Have you read this book? What did you think of it? Have you read any others by John Wyndham? Which were your favorites?

9 Comments Post a comment
  1. I loved this book too, the science held up surprisingly well to this day – definitely a book worth buying in paperback and taking up valuable shelf real estate!

    There is a BBC adaptation from around 2010, it’s beautifully dark, sciency and personal – can’t recommend enough

    Liked by 1 person

    January 27, 2016
  2. I hadn’t heard of this book, but I do love sci-fi and post-apocalyptic stuff (if well-written), so to the TBR list it goes! Thanks for bringing attention to it.

    Liked by 1 person

    January 27, 2016
  3. Gwen #

    I am intrigued! I have no problem with science fiction in theory but just never generally find things that work for me, and I’d like to.

    Liked by 1 person

    January 27, 2016
  4. I read The Midwich Cuckoos in school and it excited and unsettled me in equal measure. I read The Day of the Triffids not long afterwards, having watched the 1981 BBC adaptation with my family. There was so much paranoia about nuclear attack and imminent apocalypse, that both books felt very possible and real, much more so than Alan Garner’s books, which I read at the same time and also loved, but in a childish way. Elidor was vaguely allegorical about the Cold War, mixed in with British mythology and fantasy. Wyndham felt very grown up and pragmatic. For me, the books were also a way to ask questions and talk about big topics. I often think I should re-read them to see how well my opinion as a 10 year old holds up. Maybe I will, now.

    Liked by 1 person

    January 27, 2016
  5. Jo #

    I read this years ago and really enjoyed it. I’ve since read The Midwich Cuckoos and The Chrysalids, which I also liked, although maybe not quite as much as I remember liking this… Maybe I’m due for a reread…

    Liked by 1 person

    January 27, 2016
  6. Tracy S #

    I was also very surprised when I read this book. Like Jen, scifi isn’t always my thing, but Day of The Triffids has become one of my favorite books. Midwich Cuckoos was also very good, and Chocky was good, too. I should try to find some of his others.

    Liked by 1 person

    January 27, 2016
  7. Book Worm #

    I also loved this book, its one of my favourites and as such the paperback is still sitting on my shelves instead of going to the charity shop, for me that is high praise indeed.

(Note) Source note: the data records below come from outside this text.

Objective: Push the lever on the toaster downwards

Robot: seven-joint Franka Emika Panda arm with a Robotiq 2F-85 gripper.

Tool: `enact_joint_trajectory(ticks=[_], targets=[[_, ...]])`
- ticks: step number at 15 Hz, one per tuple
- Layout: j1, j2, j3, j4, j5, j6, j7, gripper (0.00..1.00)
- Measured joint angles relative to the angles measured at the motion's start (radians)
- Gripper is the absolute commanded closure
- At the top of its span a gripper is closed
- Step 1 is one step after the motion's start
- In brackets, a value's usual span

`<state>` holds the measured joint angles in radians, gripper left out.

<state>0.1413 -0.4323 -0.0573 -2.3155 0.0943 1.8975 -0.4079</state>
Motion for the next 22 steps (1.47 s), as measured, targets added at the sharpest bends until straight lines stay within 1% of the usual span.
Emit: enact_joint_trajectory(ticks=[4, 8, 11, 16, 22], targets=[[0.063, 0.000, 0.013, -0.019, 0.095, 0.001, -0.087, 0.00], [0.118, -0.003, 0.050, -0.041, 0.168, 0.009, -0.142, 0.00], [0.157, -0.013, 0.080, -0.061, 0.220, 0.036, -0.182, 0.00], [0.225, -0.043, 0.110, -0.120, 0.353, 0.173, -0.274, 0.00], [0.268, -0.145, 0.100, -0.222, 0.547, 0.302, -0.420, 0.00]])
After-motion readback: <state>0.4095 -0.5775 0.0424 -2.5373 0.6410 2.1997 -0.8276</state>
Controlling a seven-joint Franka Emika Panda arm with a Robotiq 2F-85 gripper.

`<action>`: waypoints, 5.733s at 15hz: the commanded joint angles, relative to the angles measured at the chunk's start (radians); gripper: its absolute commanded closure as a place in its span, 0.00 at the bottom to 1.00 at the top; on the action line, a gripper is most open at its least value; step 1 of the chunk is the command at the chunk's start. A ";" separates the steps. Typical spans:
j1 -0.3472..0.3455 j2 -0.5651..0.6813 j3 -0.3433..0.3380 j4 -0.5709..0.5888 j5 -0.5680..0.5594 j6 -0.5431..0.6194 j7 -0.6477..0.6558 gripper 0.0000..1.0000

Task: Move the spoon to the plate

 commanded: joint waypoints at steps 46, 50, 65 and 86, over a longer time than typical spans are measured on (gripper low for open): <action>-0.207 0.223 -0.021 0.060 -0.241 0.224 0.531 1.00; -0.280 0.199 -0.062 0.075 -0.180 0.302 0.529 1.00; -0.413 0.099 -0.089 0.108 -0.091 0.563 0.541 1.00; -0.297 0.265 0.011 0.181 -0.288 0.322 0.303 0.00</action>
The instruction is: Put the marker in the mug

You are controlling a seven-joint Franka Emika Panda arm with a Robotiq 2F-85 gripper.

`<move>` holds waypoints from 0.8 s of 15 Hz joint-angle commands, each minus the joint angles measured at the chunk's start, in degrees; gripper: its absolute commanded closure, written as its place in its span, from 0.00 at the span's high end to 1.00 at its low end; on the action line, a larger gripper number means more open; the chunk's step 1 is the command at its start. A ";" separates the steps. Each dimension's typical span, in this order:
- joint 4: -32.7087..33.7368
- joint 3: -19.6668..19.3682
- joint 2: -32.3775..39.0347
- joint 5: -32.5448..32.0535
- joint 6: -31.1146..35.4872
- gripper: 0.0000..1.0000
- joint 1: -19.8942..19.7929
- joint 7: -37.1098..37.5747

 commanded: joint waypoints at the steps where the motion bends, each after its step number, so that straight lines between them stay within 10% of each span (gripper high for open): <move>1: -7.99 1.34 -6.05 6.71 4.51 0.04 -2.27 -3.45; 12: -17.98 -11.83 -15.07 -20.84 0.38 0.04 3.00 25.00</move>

    If the thought of the giant man eating plants is putting you off, don’t worry as Jen said they are actually a small part of the novel its the exploration of humanity that makes this book great


    January 28, 2016
  8. Such a good choice and that’s coming from someone who, like you, doesn’t get on with sci fi. I just bought a copy for my 17 year old nephew who is at that point where he’s outgrown children’s fiction but doesn’t get on with most young adult stuff either

    Liked by 1 person

    January 29, 2016
  9. Many of the elements that make The Day of the Triffids great are still praised today, making it one of the most iconic books of the twentieth century.